How often do you use apps on your phone? How many of those apps require you to login with a username and a password? Last question, how many passwords do you have for each of those apps?

If you're like most people, you probably have difficulty remembering all your passwords for the apps you use. And because of this, it can be tiring to come up with a new password all the time. Thankfully, there is now a new login solution that helps you login to your favorite apps easily.

According to reports, the major carriers in the U.S. are teaming up to create a service that will let you have a single sign-on across your apps. This way, you won't need to use a third party password manager and run the risk of having your password hacked into.

T-Mobile, Verizon, AT&T and Sprint are creating a solution called Project Verify. Through this, you can authenticate your logins by simply confirming your identity. This is done with things like your SIM card info, phone number, phone account type, IP address, and plan longevity.

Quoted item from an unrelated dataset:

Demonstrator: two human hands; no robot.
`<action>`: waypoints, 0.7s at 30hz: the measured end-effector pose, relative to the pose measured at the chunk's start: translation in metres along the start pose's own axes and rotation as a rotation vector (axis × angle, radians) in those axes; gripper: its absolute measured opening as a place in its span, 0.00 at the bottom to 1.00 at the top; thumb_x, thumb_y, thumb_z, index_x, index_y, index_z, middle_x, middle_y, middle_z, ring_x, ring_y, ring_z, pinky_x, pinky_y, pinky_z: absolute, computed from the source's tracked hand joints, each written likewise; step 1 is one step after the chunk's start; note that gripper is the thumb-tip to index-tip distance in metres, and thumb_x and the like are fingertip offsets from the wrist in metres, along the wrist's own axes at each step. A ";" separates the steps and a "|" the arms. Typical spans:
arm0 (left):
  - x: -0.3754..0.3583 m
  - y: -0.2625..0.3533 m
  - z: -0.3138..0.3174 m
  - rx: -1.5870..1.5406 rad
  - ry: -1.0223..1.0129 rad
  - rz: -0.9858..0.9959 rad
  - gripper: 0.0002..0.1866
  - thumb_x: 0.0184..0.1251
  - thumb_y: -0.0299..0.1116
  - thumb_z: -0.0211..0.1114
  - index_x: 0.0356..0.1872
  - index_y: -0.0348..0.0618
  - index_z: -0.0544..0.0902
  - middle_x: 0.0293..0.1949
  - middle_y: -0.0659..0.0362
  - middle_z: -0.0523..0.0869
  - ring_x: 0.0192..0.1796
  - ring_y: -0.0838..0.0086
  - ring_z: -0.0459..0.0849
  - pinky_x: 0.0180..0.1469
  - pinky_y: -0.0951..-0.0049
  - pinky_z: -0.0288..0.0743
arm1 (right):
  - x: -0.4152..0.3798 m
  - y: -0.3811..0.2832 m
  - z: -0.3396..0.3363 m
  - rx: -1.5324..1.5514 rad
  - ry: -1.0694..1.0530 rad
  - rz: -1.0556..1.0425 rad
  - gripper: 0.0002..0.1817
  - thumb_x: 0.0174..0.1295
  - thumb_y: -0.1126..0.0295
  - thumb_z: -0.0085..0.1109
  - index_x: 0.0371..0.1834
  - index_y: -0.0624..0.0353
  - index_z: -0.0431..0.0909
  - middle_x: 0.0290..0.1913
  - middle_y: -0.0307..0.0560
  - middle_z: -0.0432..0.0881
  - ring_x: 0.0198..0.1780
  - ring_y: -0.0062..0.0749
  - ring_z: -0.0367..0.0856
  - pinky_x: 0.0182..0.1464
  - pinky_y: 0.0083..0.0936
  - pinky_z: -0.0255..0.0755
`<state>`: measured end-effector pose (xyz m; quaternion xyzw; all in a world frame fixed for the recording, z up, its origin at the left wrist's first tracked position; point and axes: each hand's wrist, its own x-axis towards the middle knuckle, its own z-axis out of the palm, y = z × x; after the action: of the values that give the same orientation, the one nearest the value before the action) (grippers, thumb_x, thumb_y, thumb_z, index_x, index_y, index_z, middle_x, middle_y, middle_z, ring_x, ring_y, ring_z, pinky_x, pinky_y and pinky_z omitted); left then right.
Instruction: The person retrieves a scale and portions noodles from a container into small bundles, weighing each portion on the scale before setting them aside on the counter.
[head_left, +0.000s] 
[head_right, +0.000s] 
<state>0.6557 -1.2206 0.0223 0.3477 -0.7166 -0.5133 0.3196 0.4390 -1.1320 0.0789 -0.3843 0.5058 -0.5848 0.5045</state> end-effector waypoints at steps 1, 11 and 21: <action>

Once the app is available, you'll be able to use it to log into different services that offer it as an option to login. The good thing is that you have access to your latest sign ins to every app you use. And for apps you no longer use, you can easily revoke access. You can also use the technology for two-factor authentication.

Because of how it's built, Project Verify would be more difficult for hackers to break into. But if your device gets stolen and is unlocked, it could cause a threat to your online identity. As an extra layer of security, there are some apps that will require additional login information like your fingerprint or a PIN code. This is particularly true in the case of apps that contain sensitive information.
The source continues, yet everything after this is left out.